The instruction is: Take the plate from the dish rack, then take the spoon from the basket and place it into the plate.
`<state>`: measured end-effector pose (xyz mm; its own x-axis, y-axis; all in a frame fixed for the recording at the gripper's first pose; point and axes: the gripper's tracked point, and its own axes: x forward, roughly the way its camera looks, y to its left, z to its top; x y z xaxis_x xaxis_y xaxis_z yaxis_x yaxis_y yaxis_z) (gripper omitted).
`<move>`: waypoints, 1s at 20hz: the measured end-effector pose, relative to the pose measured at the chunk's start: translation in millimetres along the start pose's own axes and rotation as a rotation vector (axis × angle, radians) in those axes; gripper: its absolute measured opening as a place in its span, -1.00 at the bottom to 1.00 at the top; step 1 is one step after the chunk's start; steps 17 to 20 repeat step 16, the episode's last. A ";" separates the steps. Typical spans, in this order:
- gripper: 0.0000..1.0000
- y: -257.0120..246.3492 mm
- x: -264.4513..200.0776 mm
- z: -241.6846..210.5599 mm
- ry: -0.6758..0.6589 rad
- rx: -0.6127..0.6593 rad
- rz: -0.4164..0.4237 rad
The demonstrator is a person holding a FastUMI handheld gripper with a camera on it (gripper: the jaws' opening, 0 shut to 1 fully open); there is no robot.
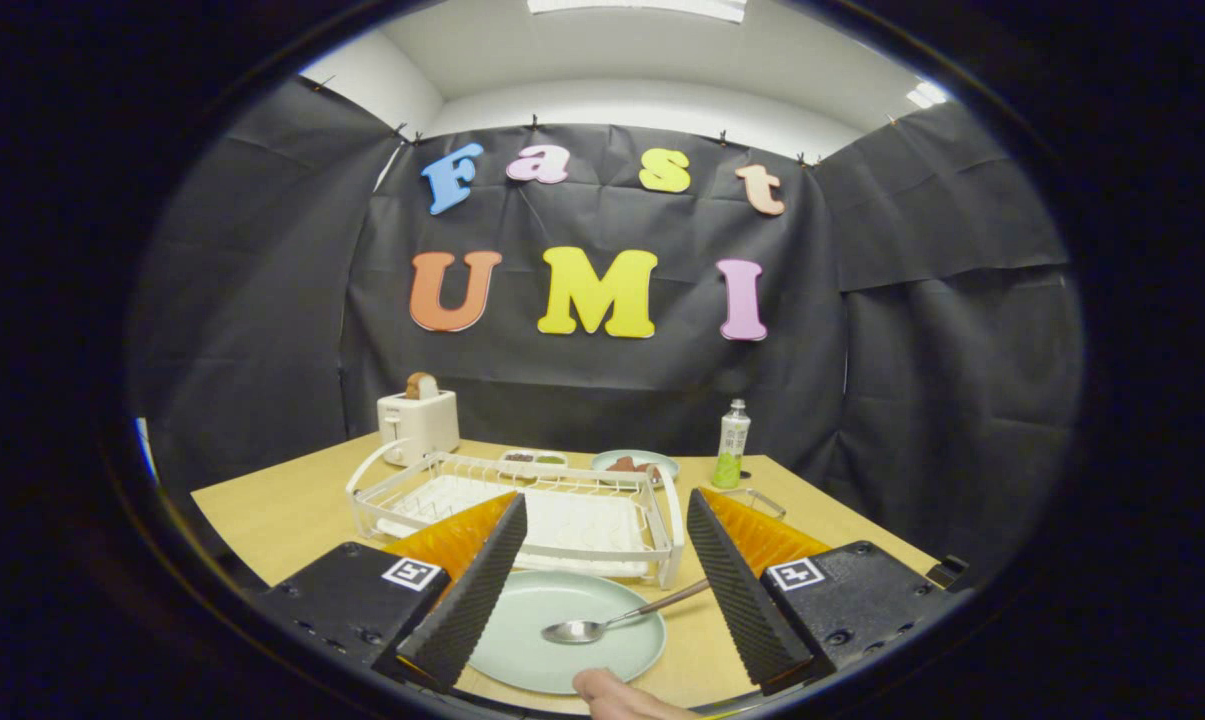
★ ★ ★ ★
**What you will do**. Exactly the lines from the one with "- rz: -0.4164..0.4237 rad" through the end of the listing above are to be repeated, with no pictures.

**Task answer**.
- rz: -0.4164..0.4237 rad
The demonstrator is a person holding a FastUMI handheld gripper with a camera on it (gripper: the jaws' opening, 0 shut to 1 fully open); there is no robot.

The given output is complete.